Devastante. Decisamente devastante. Per i Majakovich questo è il secondo lavoro, il primo interamente in lingua italiana. Ed è un punto di svolta, un disco più maturo del precedente, un esperimento più interessante. Un cambiamento per la band umbra. E no, il primo disco non era meglio.
C’è l’urgenza di scuotere gli animi e magari anche di buttare giù qualche muro fin dall’inizio. è un disco fatto con la rabbia di chi vuole migliorare le cose a tutti i costi, partendo da se stesso e finendo con la realtà che lo circonda. Alla faccia di chi si rifiuta di esplorare e di crescere, di trasformare alcuni aspetti della propria personalità, di conoscere, di correggersi. “Il primo disco era meglio” è una scarica elettrica dritta dritta nella spina dorsale. Un grido che sveglia le coscienze. Le sonorità dei Majakovich sono ruvide e cattive con intervalli più dolci ma sempre con una vena aspra di base come in “Colei che ti ingoia” con il pianoforte che placa un po’ l’atmosfera pesante dell’album e al tempo stesso si fonde alla perfezione con essa, dando al tutto un autentico tocco di classe. “Il primo disco era meglio” è martellante, accattivante ed energico con azzeccate e improvvise variazioni ritmiche. I Majakovich mischiano la malinconia, la nostalgia allo stato puro con una buona dose di furia, ottenendo un lavoro amalgamato alla perfezione, dal sapore dolceamaro.
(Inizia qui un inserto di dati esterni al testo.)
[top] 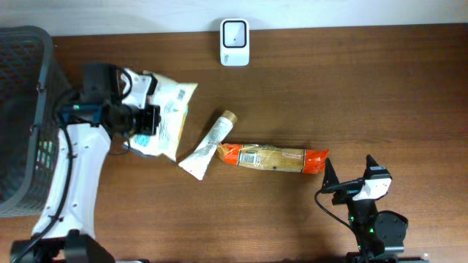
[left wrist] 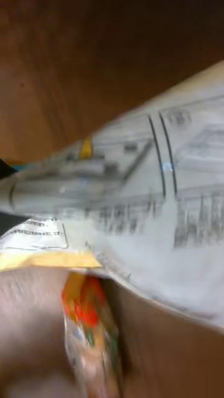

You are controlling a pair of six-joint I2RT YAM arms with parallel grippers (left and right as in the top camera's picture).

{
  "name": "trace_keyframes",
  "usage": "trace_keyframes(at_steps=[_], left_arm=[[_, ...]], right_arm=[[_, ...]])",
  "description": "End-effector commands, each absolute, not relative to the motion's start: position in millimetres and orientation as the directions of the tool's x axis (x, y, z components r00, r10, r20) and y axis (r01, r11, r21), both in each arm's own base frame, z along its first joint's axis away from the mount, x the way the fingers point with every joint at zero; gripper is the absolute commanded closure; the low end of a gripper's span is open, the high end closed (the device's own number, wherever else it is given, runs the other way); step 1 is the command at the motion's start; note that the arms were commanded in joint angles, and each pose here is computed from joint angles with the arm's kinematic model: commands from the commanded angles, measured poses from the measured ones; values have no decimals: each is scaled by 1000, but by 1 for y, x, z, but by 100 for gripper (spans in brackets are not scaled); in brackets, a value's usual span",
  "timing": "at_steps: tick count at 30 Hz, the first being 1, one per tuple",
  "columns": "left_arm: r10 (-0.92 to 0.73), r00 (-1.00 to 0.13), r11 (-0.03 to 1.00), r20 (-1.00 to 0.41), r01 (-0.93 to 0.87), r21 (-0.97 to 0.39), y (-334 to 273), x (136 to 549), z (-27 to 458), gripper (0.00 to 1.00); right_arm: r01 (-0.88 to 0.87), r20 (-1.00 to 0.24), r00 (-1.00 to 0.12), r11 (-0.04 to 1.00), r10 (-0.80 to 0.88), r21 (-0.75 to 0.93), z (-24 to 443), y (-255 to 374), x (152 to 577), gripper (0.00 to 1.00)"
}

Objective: Scan the item barcode
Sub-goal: 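Carry the white printed pouch out and place it left of the tube, then reach the left gripper into the basket and grasp the green-white packet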

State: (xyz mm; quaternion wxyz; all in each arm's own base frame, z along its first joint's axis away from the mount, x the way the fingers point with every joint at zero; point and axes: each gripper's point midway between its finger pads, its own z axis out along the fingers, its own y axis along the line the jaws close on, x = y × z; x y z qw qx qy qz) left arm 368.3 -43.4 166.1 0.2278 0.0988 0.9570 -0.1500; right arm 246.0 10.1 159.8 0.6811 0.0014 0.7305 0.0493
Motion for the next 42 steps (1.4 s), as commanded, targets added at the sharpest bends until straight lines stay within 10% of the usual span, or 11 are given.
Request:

Fiore all’occhiello del disco è “Hype del cassaintegrato” in cui le attitudini violentemente stoner del gruppo incrociano toni più delicati conditi sempre con quel pianoforte che è un po’ come un balsamo sulle ferite.
Nel complesso, disco ben riuscito che rappresenta un passo avanti deciso per la band. “Il primo disco era meglio” è rabbioso, ribelle e pungente. Coeso, adeguatamente strutturato e intenso. La tempesta che concede qualche attimo di quiete al viaggiatore ma che è sempre pronta a scatenarsi in qualsiasi momento. Il secondo disco è meglio.